Panthera tigris tigris
There were eight tiger subspecies at one time, but three became extinct during the 20th century. Over the last 100 years, hunting and forest destruction have reduced tiger populations from hundreds of thousands of animals to perhaps fewer than 2,500. Tigers are hunted as trophies, and also for body parts that are used in traditional Chinese medicine. All five remaining tiger subspecies are endangered, and many protection programs are in place.
Bengal tigers live in India and are sometimes called Indian tigers. They are the most common tiger and number about half of all wild tigers. Over many centuries they have become an important part of Indian tradition and lore.
Tigers live alone and aggressively scent-mark large territories to keep their rivals away. They are powerful nocturnal hunters that travel many miles to find buffalo, deer, wild pigs, and other large mammals. Tigers use their distinctive coats as camouflage (no two have exactly the same stripes).

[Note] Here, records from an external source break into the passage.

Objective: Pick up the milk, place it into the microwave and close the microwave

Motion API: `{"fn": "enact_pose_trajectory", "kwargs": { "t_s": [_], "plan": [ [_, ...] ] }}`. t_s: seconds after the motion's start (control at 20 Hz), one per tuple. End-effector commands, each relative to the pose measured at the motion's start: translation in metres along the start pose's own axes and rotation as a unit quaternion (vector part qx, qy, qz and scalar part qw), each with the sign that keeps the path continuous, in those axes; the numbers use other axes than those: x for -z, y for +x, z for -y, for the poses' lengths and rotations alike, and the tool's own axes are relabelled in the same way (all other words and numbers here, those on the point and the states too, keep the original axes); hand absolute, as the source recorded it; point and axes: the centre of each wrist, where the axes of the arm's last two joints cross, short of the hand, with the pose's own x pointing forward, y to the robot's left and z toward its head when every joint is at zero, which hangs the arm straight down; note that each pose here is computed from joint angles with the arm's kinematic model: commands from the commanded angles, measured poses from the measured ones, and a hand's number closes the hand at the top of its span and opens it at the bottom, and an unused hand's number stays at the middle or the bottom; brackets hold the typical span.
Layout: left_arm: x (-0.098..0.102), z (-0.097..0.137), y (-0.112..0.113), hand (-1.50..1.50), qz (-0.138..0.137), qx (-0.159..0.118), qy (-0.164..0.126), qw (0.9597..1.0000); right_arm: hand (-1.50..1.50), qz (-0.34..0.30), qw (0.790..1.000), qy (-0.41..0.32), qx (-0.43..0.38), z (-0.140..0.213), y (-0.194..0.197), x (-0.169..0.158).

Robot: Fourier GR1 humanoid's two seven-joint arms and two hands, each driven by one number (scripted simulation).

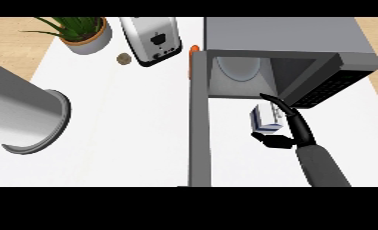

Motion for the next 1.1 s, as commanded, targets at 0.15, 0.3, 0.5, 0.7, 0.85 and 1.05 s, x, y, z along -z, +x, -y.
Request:
{"fn": "enact_pose_trajectory", "kwargs": {
  "t_s": [0.15,0.3,0.5,0.7,0.85,1.05],
  "plan": [
    [-0.001,0.004,0.002,-1.5,-0.007,0.006,-0.008,0.9999,1.5,0.007,0.996,0.004,-0.09,0.012,-0.007,0.004],
    [0.0,-0.005,-0.001,-1.5,0.008,-0.001,-0.001,1.0,1.5,0.005,0.994,0.022,-0.11,0.004,-0.009,0.001],
    [0.002,0.002,-0.003,-1.5,-0.004,-0.015,0.002,0.9999,1.5,0.016,0.993,0.016,-0.114,0.001,-0.012,-0.005],
    [-0.006,-0.015,-0.007,-1.5,0.003,-0.007,-0.011,0.9999,1.5,0.057,0.996,0.006,-0.075,0.004,-0.014,-0.009],
    [-0.006,-0.01,-0.006,-1.5,-0.003,-0.003,0.005,1.0,1.5,0.042,0.995,-0.034,-0.079,0.003,-0.009,0.005],
    [0.003,-0.013,-0.002,-1.5,0.004,-0.005,0.005,1.0,1.5,0.037,0.995,-0.06,-0.075,-0.009,-0.004,0.018]
  ]
}}
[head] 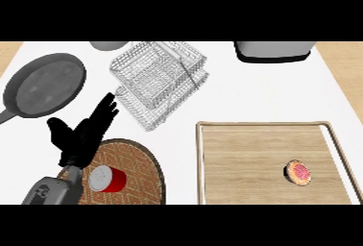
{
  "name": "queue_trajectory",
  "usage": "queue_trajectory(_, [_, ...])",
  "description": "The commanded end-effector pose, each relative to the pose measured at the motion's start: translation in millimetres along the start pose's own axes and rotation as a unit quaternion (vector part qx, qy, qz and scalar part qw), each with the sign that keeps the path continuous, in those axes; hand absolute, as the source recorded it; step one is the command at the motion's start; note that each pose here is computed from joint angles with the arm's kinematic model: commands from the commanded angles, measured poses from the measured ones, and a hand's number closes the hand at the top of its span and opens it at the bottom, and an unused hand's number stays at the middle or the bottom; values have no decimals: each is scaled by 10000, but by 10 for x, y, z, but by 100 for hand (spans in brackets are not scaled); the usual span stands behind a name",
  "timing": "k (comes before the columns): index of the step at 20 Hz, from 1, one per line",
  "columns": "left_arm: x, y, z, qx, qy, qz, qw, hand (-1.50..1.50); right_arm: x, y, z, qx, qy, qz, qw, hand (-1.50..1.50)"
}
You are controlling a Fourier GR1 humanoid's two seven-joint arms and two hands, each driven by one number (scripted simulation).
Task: Pick the cupcake from the tray and place it in the tiered basket
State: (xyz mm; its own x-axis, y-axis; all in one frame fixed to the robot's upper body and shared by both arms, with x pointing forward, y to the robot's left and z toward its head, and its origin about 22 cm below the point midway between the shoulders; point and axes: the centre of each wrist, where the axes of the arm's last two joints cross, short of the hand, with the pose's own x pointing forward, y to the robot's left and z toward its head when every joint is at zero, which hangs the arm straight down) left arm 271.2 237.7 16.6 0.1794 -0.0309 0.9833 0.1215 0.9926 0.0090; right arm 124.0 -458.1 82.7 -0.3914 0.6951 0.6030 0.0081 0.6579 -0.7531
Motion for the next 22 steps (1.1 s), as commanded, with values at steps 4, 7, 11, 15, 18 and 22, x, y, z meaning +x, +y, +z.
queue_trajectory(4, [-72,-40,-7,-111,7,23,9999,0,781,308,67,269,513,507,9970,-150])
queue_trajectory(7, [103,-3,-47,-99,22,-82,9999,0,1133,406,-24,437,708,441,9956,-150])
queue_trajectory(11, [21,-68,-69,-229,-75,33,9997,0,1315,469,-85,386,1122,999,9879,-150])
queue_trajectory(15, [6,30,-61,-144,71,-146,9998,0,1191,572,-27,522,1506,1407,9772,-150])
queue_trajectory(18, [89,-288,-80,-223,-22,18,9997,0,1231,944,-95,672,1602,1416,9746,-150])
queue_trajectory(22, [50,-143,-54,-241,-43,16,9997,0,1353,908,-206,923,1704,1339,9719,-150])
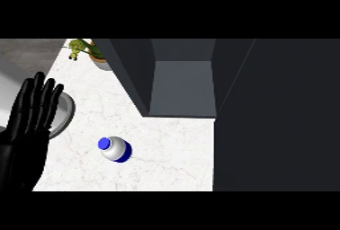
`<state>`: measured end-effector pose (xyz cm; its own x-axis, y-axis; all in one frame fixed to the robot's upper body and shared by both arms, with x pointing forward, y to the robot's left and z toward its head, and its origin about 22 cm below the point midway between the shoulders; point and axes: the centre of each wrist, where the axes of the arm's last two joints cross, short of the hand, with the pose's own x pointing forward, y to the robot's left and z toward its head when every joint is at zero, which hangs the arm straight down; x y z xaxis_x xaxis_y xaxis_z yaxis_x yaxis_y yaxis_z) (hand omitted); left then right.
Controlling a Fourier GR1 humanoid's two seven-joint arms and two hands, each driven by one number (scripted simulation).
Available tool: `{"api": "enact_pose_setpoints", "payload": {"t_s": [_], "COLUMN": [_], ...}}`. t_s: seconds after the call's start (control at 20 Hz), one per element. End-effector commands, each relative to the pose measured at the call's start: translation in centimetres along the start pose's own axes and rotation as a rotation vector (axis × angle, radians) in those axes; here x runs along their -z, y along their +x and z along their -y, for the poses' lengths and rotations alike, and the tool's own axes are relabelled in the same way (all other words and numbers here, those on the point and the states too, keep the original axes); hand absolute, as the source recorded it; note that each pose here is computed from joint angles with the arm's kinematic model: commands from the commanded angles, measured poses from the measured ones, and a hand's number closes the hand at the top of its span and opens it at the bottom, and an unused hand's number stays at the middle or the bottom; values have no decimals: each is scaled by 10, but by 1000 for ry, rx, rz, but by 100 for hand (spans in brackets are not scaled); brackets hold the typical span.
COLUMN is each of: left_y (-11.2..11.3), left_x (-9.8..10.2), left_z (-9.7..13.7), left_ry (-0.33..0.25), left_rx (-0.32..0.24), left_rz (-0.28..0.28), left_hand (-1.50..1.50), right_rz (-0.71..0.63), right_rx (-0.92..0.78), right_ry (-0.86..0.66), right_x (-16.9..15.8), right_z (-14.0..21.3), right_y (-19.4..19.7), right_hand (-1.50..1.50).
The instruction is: Pick up the bottled water, place it into the cabinet and close the cabinet
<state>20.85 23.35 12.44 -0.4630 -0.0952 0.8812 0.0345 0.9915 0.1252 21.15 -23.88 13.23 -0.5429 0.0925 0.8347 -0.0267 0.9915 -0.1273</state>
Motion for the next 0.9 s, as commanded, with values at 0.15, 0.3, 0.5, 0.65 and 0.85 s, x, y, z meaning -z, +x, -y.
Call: {"api": "enact_pose_setpoints", "payload": {"t_s": [0.15, 0.3, 0.5, 0.65, 0.85], "left_y": [12, -7, 12, 40, 54], "left_x": [-13, -36, -67, -70, -76], "left_z": [18, 48, 17, -9, -31], "left_ry": [-403, -641, -738, -765, -786], "left_rx": [-238, -460, -554, -551, -577], "left_rz": [95, -124, -183, -202, -211], "left_hand": [-150, -150, -150, -150, -150], "right_rz": [-72, -172, -227, -222, -237], "right_rx": [35, 209, 238, 235, 252], "right_ry": [-36, 56, 58, 80, 94], "right_x": [-18, -28, -49, -64, -70], "right_z": [1, -19, -7, -1, 3], "right_y": [-3, -6, 8, 43, 74], "right_hand": [-150, -150, -150, -150, -150]}}
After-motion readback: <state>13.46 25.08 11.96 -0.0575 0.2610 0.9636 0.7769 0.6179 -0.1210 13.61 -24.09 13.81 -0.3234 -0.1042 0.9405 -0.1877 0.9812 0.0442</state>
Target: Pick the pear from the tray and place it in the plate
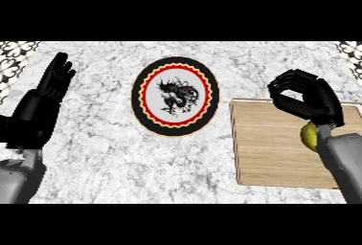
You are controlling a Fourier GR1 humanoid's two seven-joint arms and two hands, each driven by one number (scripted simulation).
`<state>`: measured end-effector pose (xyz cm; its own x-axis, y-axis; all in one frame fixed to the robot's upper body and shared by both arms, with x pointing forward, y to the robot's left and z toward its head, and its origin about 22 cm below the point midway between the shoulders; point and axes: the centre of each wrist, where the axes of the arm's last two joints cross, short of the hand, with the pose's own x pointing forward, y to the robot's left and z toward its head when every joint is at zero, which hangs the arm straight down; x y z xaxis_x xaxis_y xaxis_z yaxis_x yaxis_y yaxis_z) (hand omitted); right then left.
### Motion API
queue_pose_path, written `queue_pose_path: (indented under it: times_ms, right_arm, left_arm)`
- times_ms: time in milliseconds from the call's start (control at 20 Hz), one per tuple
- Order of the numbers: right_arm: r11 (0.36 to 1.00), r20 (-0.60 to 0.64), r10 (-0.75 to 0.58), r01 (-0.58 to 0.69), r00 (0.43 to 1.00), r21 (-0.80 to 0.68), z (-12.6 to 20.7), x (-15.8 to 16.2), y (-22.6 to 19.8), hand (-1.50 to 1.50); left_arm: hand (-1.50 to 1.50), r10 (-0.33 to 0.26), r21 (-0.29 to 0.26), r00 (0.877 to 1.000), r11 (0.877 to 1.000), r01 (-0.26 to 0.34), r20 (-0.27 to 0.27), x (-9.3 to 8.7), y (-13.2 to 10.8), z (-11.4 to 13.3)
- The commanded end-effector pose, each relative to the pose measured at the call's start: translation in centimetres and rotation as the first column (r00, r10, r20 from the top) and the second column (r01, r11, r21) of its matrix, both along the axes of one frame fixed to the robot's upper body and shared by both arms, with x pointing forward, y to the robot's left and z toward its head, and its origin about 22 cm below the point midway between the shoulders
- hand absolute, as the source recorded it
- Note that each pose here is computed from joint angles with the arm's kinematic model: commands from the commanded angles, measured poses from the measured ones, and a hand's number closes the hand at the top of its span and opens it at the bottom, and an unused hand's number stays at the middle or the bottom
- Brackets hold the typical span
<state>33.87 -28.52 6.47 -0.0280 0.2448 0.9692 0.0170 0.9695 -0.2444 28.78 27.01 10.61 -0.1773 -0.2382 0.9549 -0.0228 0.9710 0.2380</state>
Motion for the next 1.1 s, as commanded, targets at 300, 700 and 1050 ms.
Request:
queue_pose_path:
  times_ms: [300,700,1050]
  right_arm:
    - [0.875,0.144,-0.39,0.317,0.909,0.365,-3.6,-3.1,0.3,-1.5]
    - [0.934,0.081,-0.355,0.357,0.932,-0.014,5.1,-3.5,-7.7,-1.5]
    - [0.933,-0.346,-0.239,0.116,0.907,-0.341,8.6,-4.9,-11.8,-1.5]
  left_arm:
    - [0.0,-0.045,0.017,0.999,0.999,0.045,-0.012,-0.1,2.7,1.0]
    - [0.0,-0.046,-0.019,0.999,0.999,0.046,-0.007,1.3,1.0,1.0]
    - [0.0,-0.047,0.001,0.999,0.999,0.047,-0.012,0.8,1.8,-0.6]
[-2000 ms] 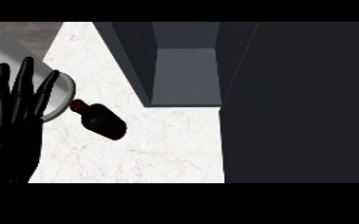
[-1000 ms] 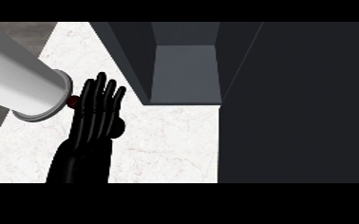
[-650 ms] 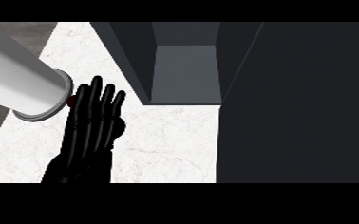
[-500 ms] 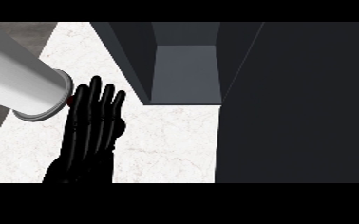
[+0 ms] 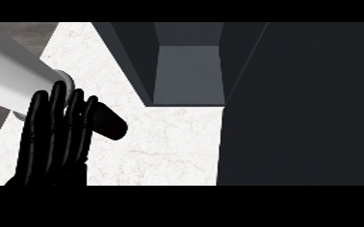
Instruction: Pick up the wine, place it into the cabinet and close the cabinet
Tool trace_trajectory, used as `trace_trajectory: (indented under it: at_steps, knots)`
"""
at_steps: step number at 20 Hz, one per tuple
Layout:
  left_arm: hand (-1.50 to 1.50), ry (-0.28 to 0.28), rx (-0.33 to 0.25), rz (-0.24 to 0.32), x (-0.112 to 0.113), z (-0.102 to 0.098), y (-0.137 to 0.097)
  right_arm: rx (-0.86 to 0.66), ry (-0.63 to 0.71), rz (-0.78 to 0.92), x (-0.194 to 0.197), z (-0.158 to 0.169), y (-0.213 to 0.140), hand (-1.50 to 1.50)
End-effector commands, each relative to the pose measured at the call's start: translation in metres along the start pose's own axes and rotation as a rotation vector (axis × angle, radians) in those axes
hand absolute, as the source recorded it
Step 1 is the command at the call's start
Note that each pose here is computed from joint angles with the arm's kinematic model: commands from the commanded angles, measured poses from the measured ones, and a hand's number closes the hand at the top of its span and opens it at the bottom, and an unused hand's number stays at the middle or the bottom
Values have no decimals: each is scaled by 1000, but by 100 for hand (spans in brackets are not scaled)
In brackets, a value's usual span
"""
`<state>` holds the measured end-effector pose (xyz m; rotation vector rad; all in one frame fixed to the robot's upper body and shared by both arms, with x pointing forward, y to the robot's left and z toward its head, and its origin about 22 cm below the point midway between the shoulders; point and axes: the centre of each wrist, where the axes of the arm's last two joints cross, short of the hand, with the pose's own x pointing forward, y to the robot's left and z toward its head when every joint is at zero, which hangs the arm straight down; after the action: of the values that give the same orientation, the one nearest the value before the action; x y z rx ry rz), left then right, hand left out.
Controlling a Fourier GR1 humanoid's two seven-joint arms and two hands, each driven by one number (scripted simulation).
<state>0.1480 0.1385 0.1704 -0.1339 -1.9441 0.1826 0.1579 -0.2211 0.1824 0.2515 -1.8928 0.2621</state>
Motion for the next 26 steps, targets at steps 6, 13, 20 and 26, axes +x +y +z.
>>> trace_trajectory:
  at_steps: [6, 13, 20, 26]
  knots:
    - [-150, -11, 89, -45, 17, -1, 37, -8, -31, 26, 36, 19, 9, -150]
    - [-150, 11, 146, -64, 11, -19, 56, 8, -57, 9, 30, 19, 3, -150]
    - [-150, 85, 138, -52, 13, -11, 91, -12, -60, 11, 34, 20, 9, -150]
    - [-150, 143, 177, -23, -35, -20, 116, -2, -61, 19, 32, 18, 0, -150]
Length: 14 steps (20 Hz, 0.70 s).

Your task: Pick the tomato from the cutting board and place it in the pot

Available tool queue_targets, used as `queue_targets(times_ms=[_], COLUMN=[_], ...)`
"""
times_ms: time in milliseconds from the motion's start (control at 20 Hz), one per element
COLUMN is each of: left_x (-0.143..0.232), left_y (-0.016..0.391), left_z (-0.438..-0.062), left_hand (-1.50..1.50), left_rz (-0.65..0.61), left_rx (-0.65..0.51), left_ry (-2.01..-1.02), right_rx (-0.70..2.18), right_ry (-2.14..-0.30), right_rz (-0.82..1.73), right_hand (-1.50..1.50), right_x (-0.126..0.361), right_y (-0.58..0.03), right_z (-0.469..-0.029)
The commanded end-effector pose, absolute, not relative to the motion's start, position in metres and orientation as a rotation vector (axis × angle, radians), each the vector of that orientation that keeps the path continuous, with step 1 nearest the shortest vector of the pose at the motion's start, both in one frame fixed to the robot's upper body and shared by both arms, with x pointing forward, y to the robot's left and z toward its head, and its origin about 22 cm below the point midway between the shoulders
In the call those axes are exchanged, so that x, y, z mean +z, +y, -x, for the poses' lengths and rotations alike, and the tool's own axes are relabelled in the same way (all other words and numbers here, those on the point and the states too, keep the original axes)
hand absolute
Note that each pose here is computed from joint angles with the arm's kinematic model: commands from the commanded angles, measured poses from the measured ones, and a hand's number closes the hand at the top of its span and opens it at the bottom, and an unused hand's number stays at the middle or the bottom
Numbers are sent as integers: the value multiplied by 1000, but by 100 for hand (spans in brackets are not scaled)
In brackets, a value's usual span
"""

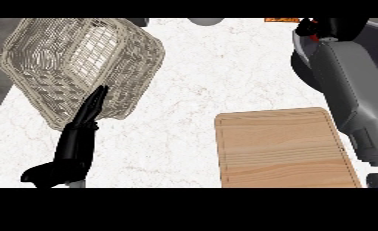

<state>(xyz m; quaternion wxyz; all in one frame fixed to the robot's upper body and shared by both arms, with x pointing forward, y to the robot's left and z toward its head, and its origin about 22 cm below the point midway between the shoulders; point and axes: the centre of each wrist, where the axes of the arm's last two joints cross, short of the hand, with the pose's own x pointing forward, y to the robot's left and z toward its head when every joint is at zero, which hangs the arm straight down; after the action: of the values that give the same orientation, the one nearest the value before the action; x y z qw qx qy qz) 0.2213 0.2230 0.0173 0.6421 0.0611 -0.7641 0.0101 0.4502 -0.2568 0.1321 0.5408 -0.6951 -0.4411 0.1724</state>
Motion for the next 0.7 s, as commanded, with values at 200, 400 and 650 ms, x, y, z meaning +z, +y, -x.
queue_targets(times_ms=[200, 400, 650], left_x=[10, 15, 12], left_y=[219, 230, 206], left_z=[-241, -240, -233], left_hand=[0, 0, 0], left_rz=[-99, -111, -74], left_rx=[23, 35, 14], left_ry=[-1716, -1711, -1712], right_rx=[367, 402, 421], right_ry=[-996, -967, -892], right_rz=[1629, 1523, 1456], right_hand=[150, 150, 150], right_x=[122, 110, 75], right_y=[-345, -373, -396], right_z=[-435, -423, -405])
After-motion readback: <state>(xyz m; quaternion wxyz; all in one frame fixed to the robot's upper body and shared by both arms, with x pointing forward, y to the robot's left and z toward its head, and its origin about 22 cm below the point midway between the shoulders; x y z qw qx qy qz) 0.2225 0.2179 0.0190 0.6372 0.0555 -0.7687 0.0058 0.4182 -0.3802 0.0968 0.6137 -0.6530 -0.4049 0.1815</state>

They lie in wait and creep close enough to attack their victims with a quick spring and a fatal pounce. A hungry tiger can eat as much as 60 pounds (27 kilograms) in one night, though they usually eat less.
Despite their fearsome reputation, most tigers avoid humans; however, a few do become dangerous maneaters. These animals are often sick and unable to hunt normally, or live in an area where their traditional prey has vanished.
Females give birth to litters of two to six cubs, which they raise with little or no help from the male. Cubs cannot hunt until they are 18 months old and remain with their mothers for two to three years, when they disperse to find their own territory.
Average life span in the wild:
8 to 10 years
Head and body, 5 to 6 ft (1.5 to 1.8 m); tail, 2 to 3 ft (0.6 to 0.9 m)
240 to 500 lbs (109 to 227 kg)
Did you know?
A tiger's roar can be heard as far as 2 mi (3 km) away.